**What this task involves**:
Line count for the string "gripper": state how many lines in the records below hold it, giving only the number.

[Source data Boundary: Start]

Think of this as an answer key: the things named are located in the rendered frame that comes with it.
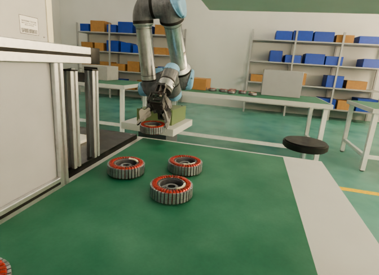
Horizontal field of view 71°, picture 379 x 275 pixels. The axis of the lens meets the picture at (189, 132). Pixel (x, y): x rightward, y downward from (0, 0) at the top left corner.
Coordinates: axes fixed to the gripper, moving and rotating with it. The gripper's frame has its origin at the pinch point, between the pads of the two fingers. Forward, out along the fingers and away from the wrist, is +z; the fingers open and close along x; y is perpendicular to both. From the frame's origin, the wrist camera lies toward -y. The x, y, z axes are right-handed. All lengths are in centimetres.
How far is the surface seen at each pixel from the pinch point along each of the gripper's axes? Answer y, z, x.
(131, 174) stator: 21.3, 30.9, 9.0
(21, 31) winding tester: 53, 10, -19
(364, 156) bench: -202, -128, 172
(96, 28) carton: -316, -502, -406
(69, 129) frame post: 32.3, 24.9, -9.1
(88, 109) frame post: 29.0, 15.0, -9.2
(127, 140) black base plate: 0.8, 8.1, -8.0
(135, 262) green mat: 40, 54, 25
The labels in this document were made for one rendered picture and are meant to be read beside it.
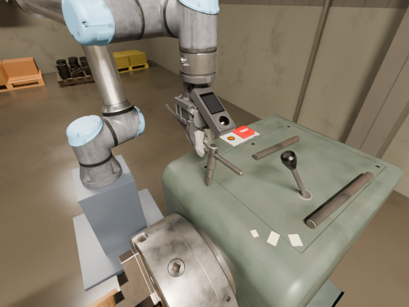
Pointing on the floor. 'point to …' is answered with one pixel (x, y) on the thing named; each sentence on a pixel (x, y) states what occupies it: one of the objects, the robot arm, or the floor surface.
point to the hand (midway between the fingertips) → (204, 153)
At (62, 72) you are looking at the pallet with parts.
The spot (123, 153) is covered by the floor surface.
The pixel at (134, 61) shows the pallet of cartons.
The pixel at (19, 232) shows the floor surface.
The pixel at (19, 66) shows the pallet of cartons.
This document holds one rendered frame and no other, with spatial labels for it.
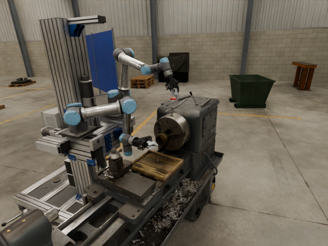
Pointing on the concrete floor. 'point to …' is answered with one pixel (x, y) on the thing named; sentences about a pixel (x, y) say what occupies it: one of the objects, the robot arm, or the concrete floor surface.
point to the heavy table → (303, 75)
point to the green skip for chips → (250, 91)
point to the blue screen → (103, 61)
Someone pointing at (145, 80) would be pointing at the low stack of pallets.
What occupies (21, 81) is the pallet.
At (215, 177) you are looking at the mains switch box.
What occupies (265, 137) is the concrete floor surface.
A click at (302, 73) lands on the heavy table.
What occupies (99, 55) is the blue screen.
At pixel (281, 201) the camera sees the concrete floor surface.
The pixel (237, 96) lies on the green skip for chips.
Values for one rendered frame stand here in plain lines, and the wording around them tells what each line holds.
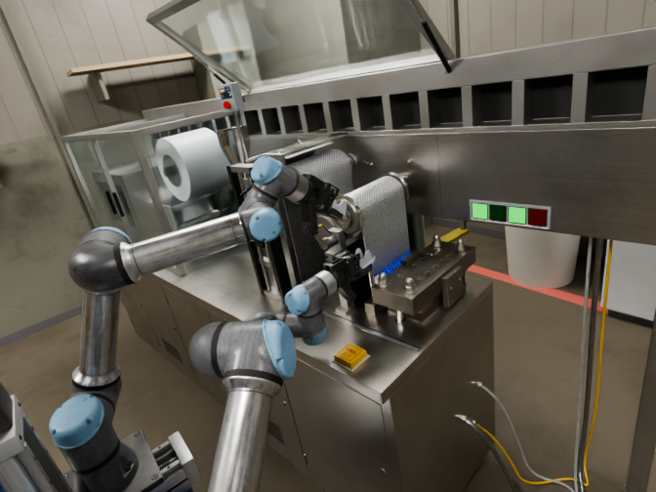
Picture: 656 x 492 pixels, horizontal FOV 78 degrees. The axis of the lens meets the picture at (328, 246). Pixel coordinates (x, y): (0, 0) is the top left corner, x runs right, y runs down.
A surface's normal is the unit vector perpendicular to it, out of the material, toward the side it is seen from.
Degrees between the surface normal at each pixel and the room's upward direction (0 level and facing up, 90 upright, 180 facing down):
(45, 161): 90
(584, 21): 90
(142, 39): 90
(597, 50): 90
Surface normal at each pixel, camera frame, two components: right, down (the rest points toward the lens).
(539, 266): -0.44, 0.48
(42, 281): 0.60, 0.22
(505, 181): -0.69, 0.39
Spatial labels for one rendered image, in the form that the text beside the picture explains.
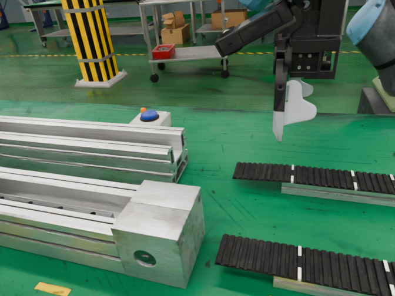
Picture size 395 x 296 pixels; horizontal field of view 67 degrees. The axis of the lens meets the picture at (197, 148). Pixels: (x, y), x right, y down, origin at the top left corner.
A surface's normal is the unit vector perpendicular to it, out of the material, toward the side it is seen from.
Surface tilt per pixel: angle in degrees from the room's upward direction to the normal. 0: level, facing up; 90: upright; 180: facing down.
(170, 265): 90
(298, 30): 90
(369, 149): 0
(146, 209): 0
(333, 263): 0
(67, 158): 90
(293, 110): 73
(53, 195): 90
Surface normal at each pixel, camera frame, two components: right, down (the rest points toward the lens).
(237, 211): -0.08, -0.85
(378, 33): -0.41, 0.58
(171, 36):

[Source data Boundary: End]

**Answer for the task**:
2